**Required work:** Extract each line from the entries below that has the string "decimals" in it.
┌─ Records to use
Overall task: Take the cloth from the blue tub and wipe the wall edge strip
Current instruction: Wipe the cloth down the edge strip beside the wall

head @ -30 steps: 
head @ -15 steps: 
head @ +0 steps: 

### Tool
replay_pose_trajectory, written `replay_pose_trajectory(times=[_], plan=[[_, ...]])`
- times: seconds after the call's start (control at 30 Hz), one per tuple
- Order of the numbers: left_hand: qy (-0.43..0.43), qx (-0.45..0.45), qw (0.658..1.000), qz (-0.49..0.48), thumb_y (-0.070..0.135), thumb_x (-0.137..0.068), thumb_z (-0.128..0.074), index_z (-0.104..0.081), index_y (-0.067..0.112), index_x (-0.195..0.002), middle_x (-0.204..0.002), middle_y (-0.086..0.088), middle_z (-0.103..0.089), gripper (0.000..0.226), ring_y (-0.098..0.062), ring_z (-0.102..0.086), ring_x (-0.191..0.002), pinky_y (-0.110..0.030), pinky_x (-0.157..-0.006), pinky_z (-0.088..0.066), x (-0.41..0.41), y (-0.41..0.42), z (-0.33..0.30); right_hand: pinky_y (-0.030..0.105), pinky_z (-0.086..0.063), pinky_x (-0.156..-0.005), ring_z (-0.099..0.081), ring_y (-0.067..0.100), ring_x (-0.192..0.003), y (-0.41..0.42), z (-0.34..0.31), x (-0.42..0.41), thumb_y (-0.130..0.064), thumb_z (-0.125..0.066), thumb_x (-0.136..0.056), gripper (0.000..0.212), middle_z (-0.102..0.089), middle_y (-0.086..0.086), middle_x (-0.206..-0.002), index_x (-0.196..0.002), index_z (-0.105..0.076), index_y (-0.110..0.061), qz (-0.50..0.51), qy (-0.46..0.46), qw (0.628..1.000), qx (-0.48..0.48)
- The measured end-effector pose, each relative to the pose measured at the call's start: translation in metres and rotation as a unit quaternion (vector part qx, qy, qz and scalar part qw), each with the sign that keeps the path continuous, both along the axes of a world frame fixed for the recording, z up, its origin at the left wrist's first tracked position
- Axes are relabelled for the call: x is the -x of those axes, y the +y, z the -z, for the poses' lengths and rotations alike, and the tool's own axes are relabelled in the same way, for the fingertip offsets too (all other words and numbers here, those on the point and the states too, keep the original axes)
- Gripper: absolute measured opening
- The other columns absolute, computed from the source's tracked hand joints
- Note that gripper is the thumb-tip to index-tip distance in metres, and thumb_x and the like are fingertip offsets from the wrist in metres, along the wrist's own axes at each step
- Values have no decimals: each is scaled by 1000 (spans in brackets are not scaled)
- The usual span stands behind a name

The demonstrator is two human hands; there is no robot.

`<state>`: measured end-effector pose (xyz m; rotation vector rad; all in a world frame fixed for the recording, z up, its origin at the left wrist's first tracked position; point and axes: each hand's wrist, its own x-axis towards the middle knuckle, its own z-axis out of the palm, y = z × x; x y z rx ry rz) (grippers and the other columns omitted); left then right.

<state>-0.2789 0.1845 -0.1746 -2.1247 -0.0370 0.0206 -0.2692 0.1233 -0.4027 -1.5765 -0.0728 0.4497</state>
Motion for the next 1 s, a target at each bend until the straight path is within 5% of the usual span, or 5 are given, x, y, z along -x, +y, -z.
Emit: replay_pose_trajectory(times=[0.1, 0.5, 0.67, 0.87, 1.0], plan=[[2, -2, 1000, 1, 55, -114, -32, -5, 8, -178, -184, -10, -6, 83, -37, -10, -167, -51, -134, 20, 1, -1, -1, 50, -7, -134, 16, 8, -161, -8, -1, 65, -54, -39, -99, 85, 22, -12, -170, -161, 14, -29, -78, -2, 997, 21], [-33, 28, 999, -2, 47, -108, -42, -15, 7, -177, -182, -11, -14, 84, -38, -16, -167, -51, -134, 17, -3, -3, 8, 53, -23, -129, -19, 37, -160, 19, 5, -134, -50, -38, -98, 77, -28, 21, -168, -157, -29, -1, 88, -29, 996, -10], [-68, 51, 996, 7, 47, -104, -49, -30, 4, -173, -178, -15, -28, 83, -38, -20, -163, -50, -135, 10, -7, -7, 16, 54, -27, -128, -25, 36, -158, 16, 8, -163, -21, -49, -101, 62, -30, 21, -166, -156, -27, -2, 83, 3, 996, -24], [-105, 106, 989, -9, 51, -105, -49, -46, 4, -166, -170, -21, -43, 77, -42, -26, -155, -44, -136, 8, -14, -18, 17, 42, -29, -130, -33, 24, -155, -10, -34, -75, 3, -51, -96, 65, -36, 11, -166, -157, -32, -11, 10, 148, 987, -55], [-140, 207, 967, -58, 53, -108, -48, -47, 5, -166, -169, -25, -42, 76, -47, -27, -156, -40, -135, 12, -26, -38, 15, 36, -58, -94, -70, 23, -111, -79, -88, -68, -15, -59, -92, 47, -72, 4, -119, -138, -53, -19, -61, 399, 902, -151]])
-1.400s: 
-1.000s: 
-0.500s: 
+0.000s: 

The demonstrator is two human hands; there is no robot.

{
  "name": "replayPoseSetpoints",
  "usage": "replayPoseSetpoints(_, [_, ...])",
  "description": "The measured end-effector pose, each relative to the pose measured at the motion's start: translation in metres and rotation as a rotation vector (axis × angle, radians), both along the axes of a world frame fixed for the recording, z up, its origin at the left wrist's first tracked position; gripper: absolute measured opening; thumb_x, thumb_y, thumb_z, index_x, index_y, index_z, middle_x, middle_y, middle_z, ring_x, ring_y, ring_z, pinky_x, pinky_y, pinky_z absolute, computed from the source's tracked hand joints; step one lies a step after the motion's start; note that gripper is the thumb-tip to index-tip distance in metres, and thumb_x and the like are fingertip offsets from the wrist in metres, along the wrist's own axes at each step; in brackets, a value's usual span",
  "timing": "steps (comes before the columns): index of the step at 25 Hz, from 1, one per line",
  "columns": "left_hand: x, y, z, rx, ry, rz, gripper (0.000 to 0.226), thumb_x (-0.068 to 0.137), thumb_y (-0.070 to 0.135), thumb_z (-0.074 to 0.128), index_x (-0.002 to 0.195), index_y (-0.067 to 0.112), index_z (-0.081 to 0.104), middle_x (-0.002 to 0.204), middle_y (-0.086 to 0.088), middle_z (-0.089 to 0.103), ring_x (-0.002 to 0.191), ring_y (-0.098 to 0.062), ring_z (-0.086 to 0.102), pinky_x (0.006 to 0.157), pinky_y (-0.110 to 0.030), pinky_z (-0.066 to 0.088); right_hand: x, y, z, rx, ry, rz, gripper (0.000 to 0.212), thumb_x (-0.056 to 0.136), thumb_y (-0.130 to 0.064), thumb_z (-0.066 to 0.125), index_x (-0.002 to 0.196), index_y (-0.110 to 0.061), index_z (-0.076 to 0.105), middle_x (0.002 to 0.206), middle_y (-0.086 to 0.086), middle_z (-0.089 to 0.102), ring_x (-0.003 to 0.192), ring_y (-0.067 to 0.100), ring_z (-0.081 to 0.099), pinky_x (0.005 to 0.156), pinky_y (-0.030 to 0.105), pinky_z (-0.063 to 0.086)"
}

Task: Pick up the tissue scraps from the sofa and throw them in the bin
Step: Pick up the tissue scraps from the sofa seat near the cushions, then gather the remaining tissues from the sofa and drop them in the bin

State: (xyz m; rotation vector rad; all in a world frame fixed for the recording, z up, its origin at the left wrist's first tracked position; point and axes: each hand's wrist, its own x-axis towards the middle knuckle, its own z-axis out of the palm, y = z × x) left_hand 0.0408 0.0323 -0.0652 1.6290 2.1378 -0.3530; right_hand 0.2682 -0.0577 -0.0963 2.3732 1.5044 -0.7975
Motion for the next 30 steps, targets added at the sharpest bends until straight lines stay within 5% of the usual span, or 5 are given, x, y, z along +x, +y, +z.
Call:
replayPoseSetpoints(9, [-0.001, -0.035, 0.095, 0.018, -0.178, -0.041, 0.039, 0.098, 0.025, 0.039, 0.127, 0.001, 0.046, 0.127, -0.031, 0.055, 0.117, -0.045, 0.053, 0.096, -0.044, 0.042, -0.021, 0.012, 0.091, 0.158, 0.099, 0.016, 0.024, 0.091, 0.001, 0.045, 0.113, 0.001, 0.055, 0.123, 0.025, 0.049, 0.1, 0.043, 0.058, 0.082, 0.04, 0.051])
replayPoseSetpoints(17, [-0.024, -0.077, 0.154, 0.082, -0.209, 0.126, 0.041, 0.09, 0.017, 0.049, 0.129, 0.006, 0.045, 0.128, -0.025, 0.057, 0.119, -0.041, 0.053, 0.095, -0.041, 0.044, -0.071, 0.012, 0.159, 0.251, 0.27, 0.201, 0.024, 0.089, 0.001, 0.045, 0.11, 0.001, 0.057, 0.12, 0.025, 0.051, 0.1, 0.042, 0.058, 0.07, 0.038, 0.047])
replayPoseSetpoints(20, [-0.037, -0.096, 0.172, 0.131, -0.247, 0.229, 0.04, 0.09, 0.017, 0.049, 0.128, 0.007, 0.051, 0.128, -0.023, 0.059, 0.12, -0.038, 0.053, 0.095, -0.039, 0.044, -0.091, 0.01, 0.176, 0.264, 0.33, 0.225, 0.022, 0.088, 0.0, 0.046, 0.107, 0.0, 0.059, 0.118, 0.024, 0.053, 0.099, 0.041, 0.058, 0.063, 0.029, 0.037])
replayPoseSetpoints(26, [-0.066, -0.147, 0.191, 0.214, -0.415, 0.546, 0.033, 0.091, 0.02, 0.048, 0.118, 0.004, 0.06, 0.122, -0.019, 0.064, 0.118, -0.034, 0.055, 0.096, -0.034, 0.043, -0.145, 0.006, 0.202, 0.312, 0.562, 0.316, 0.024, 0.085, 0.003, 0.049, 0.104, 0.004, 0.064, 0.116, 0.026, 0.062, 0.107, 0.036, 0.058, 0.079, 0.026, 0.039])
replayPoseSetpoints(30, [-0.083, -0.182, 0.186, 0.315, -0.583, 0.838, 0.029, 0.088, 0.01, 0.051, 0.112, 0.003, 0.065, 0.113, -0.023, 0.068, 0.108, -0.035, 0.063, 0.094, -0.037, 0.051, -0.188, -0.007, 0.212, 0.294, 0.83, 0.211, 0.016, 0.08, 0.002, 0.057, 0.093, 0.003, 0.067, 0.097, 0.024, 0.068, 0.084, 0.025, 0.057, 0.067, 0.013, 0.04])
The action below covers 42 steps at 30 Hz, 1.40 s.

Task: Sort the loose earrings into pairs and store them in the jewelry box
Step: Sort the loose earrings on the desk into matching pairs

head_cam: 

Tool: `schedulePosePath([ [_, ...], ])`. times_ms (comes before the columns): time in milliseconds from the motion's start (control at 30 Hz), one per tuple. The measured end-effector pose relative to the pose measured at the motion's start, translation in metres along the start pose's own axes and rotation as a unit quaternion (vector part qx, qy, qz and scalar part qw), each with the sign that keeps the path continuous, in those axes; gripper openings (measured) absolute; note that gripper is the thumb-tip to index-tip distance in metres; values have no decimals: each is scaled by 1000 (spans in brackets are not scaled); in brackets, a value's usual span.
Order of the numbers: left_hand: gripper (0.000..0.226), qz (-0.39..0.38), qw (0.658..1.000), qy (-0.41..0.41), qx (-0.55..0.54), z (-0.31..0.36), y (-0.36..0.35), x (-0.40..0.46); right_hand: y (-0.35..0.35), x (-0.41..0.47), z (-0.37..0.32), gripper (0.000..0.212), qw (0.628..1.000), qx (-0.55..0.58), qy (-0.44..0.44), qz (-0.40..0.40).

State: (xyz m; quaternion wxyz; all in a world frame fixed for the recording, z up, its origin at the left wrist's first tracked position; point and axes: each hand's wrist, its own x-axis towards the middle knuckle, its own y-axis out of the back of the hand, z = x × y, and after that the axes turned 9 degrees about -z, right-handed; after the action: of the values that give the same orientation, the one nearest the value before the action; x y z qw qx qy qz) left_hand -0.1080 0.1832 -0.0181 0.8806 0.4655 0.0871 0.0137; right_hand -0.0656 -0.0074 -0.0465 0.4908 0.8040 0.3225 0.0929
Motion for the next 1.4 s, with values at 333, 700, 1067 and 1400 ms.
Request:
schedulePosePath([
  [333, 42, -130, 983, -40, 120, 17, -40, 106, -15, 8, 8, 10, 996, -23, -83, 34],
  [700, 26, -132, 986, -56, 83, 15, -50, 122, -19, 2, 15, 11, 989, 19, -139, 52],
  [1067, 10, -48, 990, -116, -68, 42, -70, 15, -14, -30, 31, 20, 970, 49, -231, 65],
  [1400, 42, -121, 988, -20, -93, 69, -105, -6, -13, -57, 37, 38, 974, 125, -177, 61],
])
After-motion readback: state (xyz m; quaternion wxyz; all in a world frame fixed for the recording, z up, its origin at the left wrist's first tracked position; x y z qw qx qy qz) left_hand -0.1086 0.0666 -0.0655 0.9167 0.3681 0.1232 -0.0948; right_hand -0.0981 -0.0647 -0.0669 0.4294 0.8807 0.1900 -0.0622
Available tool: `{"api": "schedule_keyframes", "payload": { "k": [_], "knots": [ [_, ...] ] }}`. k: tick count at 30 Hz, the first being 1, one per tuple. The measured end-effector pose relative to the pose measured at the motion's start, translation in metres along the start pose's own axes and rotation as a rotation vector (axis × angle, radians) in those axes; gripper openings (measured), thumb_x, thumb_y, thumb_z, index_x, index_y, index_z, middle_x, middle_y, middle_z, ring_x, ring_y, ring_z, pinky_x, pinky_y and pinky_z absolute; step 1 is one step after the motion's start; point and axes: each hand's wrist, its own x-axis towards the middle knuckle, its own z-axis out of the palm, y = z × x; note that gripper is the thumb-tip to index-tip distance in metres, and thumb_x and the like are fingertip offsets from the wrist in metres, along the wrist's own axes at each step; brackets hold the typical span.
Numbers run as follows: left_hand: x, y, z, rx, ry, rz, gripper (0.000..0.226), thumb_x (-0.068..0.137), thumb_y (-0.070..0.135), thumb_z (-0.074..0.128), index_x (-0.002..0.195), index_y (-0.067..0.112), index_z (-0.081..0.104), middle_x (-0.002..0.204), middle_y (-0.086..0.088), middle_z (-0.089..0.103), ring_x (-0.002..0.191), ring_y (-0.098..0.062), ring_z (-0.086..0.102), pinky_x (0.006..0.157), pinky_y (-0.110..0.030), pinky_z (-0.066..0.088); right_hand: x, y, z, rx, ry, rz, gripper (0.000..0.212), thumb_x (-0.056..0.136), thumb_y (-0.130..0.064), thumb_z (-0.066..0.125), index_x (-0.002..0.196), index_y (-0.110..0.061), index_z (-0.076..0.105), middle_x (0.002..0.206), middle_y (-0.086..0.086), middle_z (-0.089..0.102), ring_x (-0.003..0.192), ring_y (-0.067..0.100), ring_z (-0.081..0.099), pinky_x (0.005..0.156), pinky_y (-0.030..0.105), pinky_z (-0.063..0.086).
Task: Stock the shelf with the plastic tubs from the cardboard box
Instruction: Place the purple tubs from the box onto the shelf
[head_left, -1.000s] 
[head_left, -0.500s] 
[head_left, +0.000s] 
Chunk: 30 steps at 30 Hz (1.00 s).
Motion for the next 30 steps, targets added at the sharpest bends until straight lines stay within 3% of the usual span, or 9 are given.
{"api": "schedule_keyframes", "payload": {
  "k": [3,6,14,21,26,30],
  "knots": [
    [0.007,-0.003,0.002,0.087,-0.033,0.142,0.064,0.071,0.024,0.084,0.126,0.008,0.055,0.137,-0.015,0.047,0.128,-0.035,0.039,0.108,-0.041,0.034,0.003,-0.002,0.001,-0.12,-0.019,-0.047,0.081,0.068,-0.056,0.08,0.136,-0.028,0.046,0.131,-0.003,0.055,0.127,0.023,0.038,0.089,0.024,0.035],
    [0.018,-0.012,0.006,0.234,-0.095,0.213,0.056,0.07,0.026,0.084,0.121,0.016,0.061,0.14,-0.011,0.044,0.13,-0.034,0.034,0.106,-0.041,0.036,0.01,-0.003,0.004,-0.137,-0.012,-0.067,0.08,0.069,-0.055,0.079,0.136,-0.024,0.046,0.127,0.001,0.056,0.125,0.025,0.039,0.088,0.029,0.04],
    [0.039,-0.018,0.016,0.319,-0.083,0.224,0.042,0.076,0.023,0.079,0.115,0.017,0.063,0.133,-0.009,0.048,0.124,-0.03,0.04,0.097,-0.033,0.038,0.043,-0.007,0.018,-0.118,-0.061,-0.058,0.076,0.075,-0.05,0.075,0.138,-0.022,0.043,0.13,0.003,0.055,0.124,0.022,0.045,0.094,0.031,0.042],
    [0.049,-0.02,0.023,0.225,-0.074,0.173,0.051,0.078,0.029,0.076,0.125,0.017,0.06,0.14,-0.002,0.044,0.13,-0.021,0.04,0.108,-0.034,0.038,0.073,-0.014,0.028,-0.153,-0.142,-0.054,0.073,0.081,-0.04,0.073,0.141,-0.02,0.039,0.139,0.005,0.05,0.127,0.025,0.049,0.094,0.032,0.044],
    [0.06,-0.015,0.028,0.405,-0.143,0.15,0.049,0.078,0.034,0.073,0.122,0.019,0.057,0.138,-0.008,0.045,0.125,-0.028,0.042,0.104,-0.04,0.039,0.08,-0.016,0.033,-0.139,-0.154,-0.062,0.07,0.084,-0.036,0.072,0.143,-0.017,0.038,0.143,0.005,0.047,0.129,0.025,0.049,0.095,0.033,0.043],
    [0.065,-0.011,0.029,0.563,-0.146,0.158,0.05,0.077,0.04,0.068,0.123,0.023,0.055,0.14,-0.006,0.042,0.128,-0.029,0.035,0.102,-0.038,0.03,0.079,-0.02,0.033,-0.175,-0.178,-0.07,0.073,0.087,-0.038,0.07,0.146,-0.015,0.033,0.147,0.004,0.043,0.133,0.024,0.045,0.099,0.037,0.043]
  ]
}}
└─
**Solution:**
- Values have no decimals: each is scaled by 1000 (spans in brackets are not scaled)
Tool: `schedulePosePath([ [_, ...], ])`. times_ms (comes before the columns): time in milliseconds from the motion's start (control at 30 Hz), one per tuple. The measured end-effector pose relative to the pose measured at the motion's start, translation in metres along the start pose's own axes and rotation as a unit quaternion (vector part qx, qy, qz and scalar part qw), each with the sign that keeps the path continuous, in those axes; gripper openings (measured) absolute; note that gripper is the thumb-tip to index-tip distance in metres; values have no decimals: each is scaled by 1000 (spans in brackets are not scaled); in brackets, a value's usual span.

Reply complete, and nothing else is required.